Because what we’re not able, or not willing, to feel cannot be digested. That means all those painful emotions we’re not allowing ourselves to feel are going to remain trapped within our bodies. And that causes parts of us to go numb. Those parts of us shut down, and that diminishes our capacity to feel deeply for, and love, another person. It also creates barriers that prevent us from allowing another person to truly love us. We’re not able to let the love in.
Another thing that happens is that it predisposes us to attract more of the same kinds of individuals, and reenact many of the same painful relational dramas. The more we reenact the experiences that have caused us so much pain, and numb ourselves to the emotions that arise in response, the more shut down and the more disconnected we become. And that makes us even more likely to keep repeating the same patterns. It prolongs our suffering, and we end up experiencing far more pain than we would if we were to actually to face what’s really going on and fully process our emotions.
When you’re in the midst of a breakup, you’ve been ghosted, and you find yourself consumed by sadness, grief, and longing, the pain can be excruciating.

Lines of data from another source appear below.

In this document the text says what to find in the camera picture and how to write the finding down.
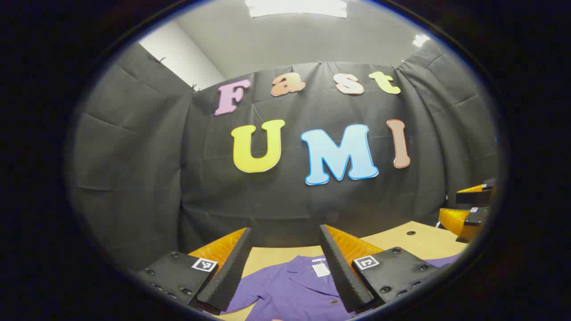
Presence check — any white hang tag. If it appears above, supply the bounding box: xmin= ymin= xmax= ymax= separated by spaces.
xmin=311 ymin=258 xmax=331 ymax=278

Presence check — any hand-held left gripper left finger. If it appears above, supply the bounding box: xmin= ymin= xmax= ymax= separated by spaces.
xmin=134 ymin=226 xmax=253 ymax=313

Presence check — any black backdrop cloth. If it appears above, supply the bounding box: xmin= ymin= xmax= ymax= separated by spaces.
xmin=69 ymin=42 xmax=499 ymax=272

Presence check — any rectangular ceiling light panel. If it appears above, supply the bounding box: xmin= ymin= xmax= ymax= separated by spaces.
xmin=245 ymin=0 xmax=348 ymax=19

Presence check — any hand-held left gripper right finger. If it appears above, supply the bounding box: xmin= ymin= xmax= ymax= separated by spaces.
xmin=319 ymin=224 xmax=442 ymax=314

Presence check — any purple jacket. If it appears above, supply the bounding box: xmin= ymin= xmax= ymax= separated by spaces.
xmin=223 ymin=253 xmax=462 ymax=321

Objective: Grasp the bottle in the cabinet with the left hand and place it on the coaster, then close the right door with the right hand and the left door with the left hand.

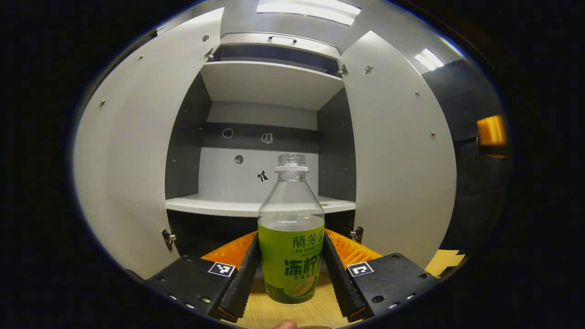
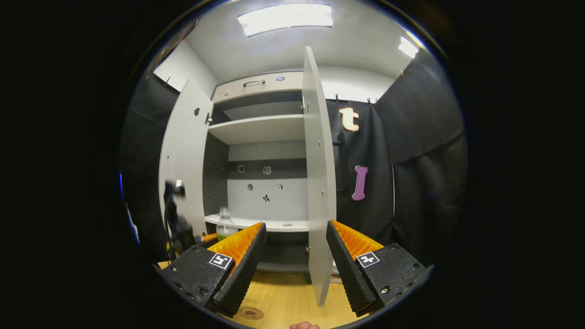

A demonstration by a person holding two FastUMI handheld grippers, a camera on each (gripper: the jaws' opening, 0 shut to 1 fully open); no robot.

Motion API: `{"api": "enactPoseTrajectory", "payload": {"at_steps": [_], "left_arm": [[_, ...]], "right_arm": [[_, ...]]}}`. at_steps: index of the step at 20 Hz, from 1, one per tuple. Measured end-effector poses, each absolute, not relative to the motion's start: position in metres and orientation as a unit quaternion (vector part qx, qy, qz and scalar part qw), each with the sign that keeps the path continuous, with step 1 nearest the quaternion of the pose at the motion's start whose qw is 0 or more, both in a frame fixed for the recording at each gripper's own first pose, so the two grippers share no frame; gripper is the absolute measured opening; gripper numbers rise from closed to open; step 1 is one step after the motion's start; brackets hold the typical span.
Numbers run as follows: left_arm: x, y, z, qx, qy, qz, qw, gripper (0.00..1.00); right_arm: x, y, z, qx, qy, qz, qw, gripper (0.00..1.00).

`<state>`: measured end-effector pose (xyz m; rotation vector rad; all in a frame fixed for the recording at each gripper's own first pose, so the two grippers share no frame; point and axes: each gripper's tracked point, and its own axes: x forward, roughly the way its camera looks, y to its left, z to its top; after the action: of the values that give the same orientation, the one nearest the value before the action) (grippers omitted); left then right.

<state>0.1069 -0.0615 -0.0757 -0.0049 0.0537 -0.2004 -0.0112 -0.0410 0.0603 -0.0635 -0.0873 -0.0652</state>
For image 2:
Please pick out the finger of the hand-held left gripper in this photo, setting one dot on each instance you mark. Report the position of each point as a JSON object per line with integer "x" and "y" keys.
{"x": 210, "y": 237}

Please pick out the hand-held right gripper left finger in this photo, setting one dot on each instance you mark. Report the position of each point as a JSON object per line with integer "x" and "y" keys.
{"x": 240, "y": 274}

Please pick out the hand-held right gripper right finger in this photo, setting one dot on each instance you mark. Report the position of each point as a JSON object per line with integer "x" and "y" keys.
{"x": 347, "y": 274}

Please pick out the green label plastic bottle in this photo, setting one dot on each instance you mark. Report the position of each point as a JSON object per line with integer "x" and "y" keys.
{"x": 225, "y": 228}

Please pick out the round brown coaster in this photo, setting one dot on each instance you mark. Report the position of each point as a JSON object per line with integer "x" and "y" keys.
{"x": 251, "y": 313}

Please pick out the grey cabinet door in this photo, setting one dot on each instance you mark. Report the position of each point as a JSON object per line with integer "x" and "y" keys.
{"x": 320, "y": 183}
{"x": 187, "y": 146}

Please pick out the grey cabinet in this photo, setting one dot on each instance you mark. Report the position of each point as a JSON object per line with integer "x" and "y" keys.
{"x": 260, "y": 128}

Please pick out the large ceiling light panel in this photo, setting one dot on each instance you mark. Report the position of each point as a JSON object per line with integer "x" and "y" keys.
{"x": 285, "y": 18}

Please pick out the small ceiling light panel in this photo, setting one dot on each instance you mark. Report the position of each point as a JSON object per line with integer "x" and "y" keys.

And it’s made so much worse by the fact that we’ve never learned how to work effectively with our emotions, and that our current loss is evoking a long history of other losses and hurts we’ve experienced over our lives.
It’s important to acknowledge the loss you’re experiencing, or whatever painful relational drama you’re going through. It’s also important to acknowledge what you’re feeling in response to it. Allowing yourself to fully feel what you’re feeling can be different from anything you’ve ever done before. But instead of running from the pain, numbing yourself to what you’re feeling, or distracting yourself, let’s go right into the depths of it.
You do that by bringing as much awareness as you can to the painful emotions and bodily sensations as they arise. Feel yourself centering your awareness in the depths of these feelings and bodily sensations. As you do, breathe softly and deeply, experiencing the feelings and sensations as fully as you possibly can. Allow the feelings and bodily sensations to be what they are, without trying to change them. Allow the process to take whatever time it needs.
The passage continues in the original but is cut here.